Я искоса смотрю на Руэна, ожидая, что он рассердится на меня. И он, судя по лицу, очень сердится, но не на меня. Смотрит мне за спину, на дверь. Я пытаюсь проследить за его взглядом, но ничего там не вижу.
– Алекс? – слышу я голос Ани.
– Что не так? – спрашиваю я Руэна, но он молчит и скалит зубы, как Вуф, когда злится; его лицо становится ярко-красным.
Вскоре Руэн превращается в монстра у меня на глазах, его короткие худые ручонки чернеют и увеличиваются, глаза глубоко западают. Он становится таким высоким, что ему приходится нагнуть упирающуюся в потолок голову. С полиловевшей кожей он выглядит сгустком темного дыма, рот – черная пещера, и в ней торчат четыре длинных клыка. Руэн поворачивается и надвигается на меня. Я кричу:
– Руэн!
Но я нисколько его не интересую. Он бросается к стене и врезается в дверь.
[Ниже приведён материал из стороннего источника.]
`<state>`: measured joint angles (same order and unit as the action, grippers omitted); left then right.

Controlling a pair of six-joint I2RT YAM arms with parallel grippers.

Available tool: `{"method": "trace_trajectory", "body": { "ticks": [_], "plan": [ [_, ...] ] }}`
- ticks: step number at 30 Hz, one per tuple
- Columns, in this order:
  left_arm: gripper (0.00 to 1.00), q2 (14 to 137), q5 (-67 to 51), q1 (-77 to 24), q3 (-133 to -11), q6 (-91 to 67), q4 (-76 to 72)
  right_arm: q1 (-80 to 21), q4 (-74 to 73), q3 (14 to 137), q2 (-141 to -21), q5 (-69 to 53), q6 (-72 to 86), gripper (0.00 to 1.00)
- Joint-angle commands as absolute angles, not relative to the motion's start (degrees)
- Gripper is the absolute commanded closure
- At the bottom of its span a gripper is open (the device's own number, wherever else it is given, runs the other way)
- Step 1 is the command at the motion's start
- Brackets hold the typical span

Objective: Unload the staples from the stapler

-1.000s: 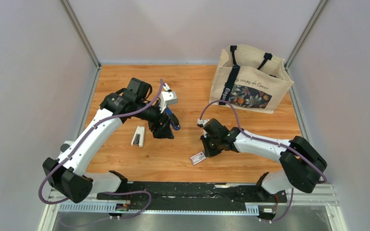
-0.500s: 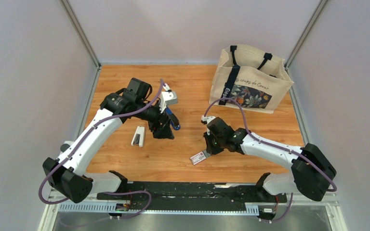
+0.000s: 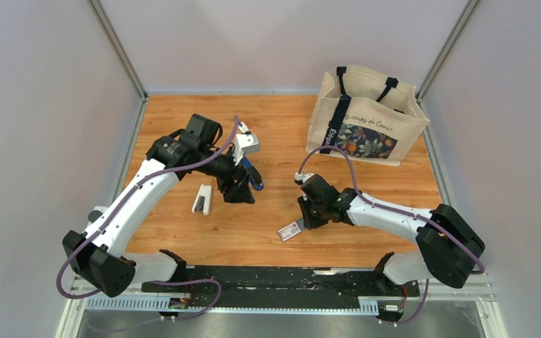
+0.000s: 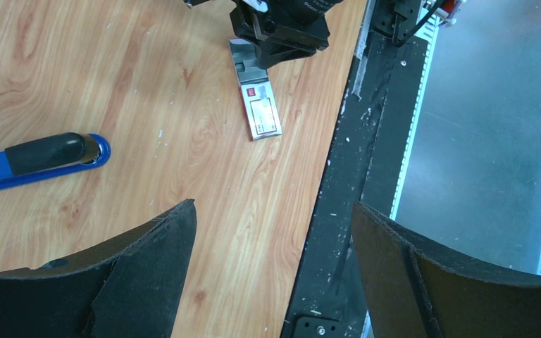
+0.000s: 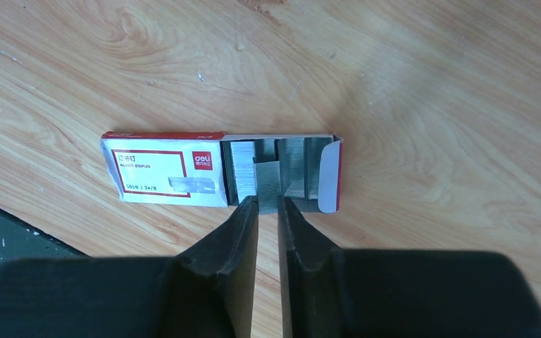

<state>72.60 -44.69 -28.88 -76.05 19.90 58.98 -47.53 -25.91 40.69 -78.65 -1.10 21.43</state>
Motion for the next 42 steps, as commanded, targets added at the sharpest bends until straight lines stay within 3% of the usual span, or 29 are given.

В момент удара у меня возникают странные ощущения. Грудь пронзает такая острая боль, что я падаю на пол.
– Алекс! – кричит Аня, и в комнату вбегает тетя Бев.
Руэн издает громкий рев, а потом – ничего.
Глава 10
Тонкая грань веры
Аня
Во время моей встречи с Алексом я познакомилась с его опекуншей, тетей Беверли, приехавшей из Корка вечером того дня, когда Синди попыталась покончить с собой. Я ощутила облегчение, увидев ее: веселая, добрая и готова приложить все силы, чтобы помочь Алексу, в чем бы эта помощь ни заключалась. Беверли старше Синди на одиннадцать лет и работает врачом: лечит уши, горло и нос. Своих детей у нее нет, с Алексом за предыдущие годы она общалась редко и теперь стремится наверстать упущенное, став опорой для сестры и племянника.
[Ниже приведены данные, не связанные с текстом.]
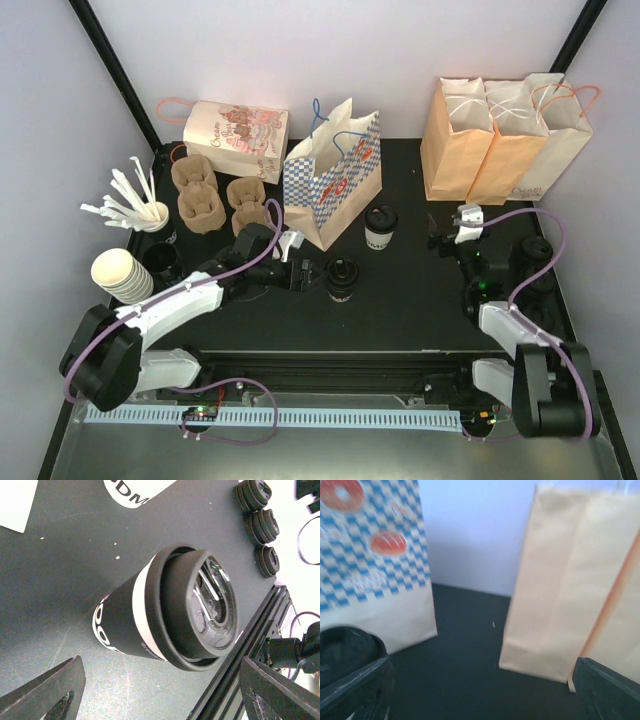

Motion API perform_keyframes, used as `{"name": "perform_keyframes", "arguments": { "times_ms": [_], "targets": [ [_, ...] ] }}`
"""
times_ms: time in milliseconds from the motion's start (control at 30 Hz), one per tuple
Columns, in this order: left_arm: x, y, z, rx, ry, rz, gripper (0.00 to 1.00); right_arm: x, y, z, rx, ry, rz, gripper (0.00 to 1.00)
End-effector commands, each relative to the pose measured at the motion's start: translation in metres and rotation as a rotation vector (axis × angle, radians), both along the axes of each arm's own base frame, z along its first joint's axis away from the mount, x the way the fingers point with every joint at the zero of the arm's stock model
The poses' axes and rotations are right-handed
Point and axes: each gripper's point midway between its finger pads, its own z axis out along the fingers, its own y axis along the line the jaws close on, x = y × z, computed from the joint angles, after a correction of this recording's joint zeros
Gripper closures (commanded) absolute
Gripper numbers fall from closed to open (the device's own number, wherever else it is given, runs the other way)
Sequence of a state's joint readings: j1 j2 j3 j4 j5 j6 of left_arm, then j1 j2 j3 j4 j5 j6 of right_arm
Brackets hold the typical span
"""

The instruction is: Pack the takeout coffee

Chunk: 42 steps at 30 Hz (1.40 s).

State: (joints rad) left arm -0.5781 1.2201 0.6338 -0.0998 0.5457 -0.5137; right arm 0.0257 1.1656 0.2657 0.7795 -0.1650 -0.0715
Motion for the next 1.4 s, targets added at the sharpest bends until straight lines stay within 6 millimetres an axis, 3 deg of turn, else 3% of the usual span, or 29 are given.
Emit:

– Жаль, что я не приехала раньше, – повторяет Бев, и ее лицо дергается, когда она смотрит на разбитое окно в кухне Синди, закрытое куском картона и облепленное липкой лентой, на плесень над раковиной.
Она вынимает сигарету из новой пачки и спрашивает, не возражаю ли я, если она закурит. Я качаю головой, но она открывает дверь и выходит в заросший мхом дворик.
– Я знаю, как трудно приходилось Синди. Мне следовало вернуться раньше, помочь ей. Алекса я очень люблю. Мы с Синди не всегда жили душа в душу… – Она замолкает, глубоко затягиваясь. – Детство у нас было трудное. Я никогда не понимала Синди. Она все держала в себе. Мама умела разговорить ее, но передо мной она никогда не открывалась.